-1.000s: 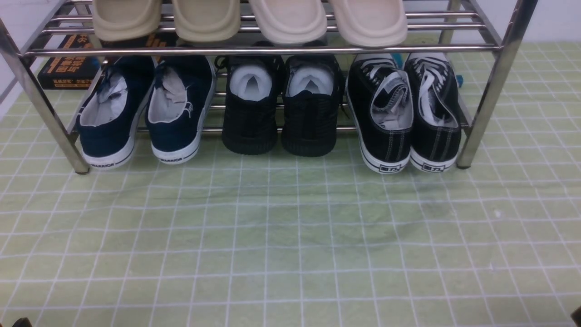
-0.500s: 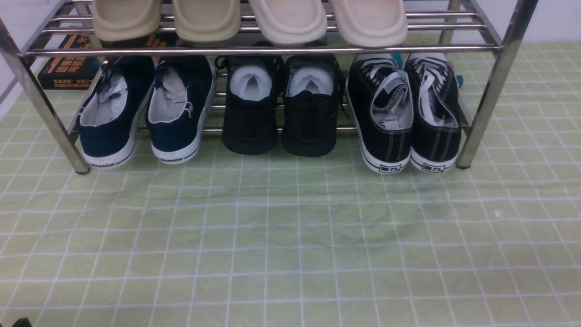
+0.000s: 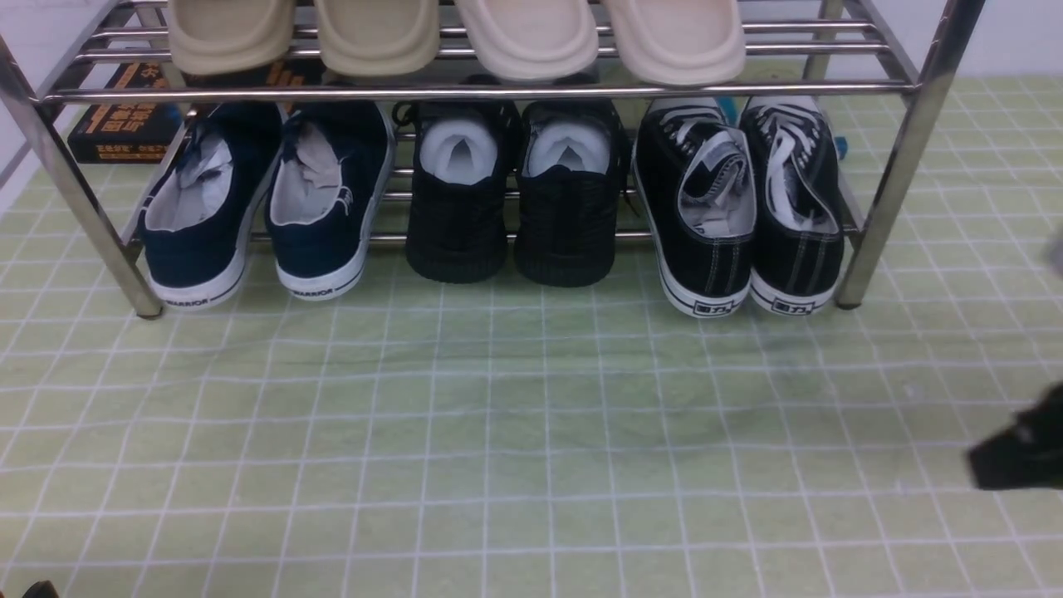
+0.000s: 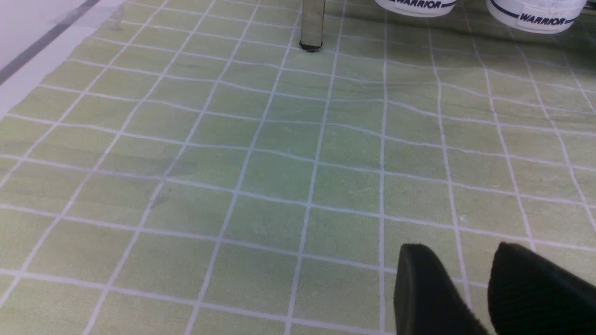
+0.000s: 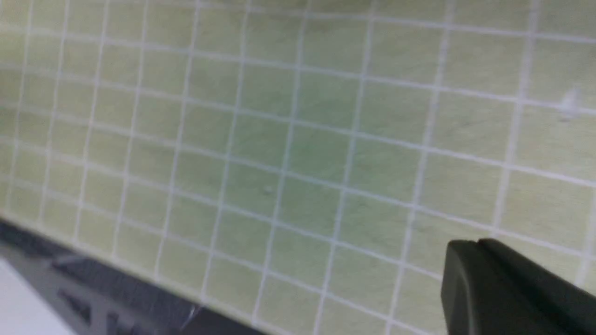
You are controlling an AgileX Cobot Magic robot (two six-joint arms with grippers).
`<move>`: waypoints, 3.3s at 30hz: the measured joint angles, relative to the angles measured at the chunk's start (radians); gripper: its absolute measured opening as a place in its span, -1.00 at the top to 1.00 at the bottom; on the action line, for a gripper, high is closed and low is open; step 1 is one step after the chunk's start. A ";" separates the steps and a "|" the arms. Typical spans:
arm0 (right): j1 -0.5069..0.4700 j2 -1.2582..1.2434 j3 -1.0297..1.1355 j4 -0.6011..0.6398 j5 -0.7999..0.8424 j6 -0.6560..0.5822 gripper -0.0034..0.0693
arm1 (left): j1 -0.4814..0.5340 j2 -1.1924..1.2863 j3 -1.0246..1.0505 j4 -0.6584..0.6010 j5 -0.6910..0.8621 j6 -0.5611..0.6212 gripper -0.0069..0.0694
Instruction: Take the shoes off the shelf with your hand from the green coffee tablecloth.
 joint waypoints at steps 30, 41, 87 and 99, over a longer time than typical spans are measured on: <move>0.458 0.686 -0.879 -0.451 0.009 0.367 -0.24 | 0.000 0.000 0.000 0.000 0.000 0.000 0.19; 0.601 0.688 -0.954 -0.530 -0.078 0.368 -0.41 | 0.000 0.000 0.000 0.000 0.000 0.000 0.19; 0.607 0.904 -0.965 -1.124 -0.063 0.850 -0.47 | 0.000 0.000 0.000 0.000 0.000 0.000 0.19; 0.607 0.919 -0.966 -1.145 -0.035 0.854 0.88 | 0.000 0.000 0.000 0.000 0.000 0.000 0.19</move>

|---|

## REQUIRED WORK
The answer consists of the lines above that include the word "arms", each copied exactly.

## TASK SOLUTION
You are controlling an AgileX Cobot Magic robot (two six-joint arms with grippers).
`<move>`: waypoints, 3.3s at 30hz: the measured joint angles, relative to the angles measured at the chunk's start (radians); gripper: its absolute measured opening as a place in its span, -1.00 at the top to 1.00 at the bottom; on the action line, for a gripper, high is closed and low is open; step 1 is one step after the chunk's start. A ";" separates the steps and a "|" the arms. Typical spans:

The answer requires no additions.